As the world watches whether the United States (US) will finally vote a woman into power, here’s what the world had to say when India got its own.

Women in power are always under watch. Some people watch in awe, and some watch to blame it all on her being a woman. Some people watch to objectify, some with an academic microscope, and others watch with sympathy even bordering on pity. Some watch on tenterhooks – she cannot be messing up or the misogynists will come at us. Some watch with absolutely no room for error, and yet others offer constant over-compensation. Some are interested in watching others react to women in power.

So, this is an exciting time- watching fellow Americans fret over electing a woman of colour into power.

But the US is late to the party of electing women to head their state. This isn’t the first time a woman of colour is in power. The first woman to make it to the top seat was in Sri Lanka in 1960- Sirimavo Bandaranaike.

Six years later (1966), the headlines went to India, when Indira Gandhi became the Prime Minister capturing international discourse.

Colonial narratives viewed Indian women as oppressed and subjugated.
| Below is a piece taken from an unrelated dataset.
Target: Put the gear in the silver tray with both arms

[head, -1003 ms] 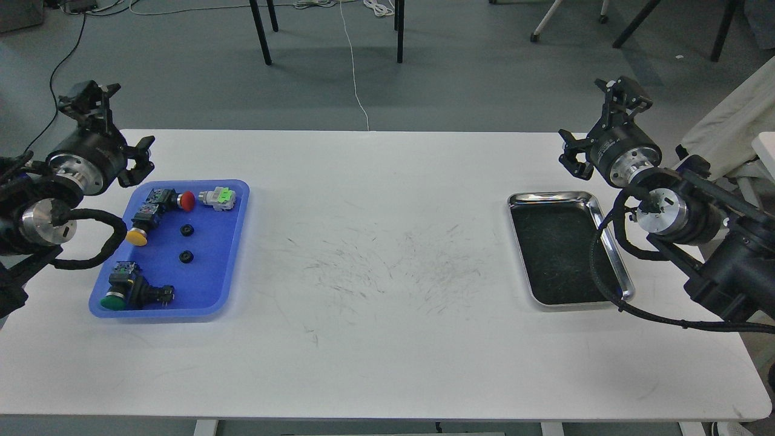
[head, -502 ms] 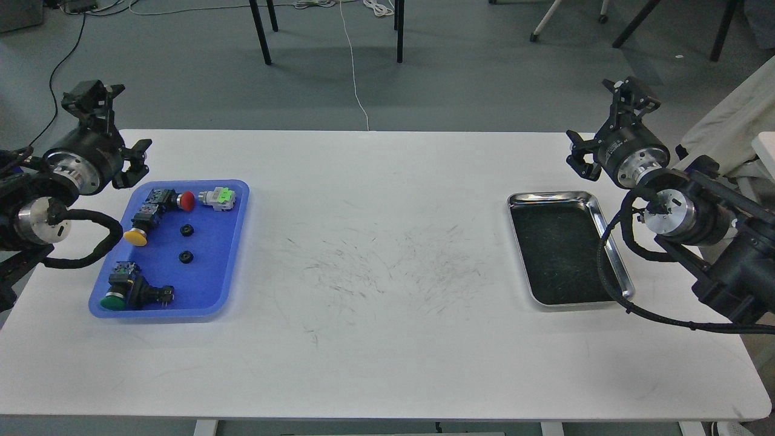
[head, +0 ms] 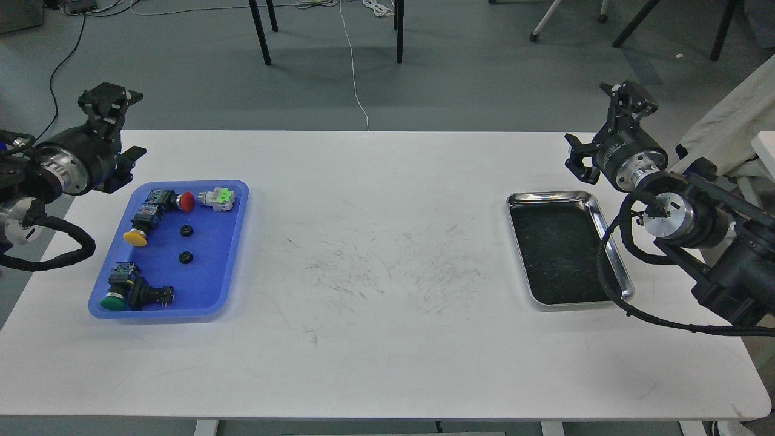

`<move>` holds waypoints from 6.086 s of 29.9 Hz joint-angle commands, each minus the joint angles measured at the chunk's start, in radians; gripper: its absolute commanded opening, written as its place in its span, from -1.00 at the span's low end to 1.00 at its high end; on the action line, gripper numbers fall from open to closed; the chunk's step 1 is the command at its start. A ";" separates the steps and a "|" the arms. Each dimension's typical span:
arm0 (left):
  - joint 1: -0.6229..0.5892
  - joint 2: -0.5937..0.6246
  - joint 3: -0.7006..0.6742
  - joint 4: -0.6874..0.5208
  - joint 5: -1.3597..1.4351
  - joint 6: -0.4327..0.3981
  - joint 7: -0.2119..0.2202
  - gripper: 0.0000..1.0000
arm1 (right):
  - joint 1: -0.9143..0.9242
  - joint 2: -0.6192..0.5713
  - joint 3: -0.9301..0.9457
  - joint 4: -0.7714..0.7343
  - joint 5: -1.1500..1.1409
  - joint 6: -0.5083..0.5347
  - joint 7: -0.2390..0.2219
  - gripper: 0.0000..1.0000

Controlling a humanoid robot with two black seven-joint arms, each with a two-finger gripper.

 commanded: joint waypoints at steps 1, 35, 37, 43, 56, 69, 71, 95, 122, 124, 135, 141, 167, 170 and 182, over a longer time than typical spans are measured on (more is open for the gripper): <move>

The West considered itself superior in its treatment of women, and in trying to justify imperialism, it failed to look at the gender-based inequality that existed in their own cultures.

So, in 1966 when Indira Gandhi came to power at a time when no North American and European country had achieved this, the Western world was visibly perplexed.

Their reportage of her Prime Minister-ship were actually existential questions for themselves. The Boston Globe asked- “Can it happen: A woman in the Prime Minister’s palace, why not in the White House?”  It stated – “For women, East grants them and West talks equal rights…while the West preaches acceptance of women in public life, India practices it.”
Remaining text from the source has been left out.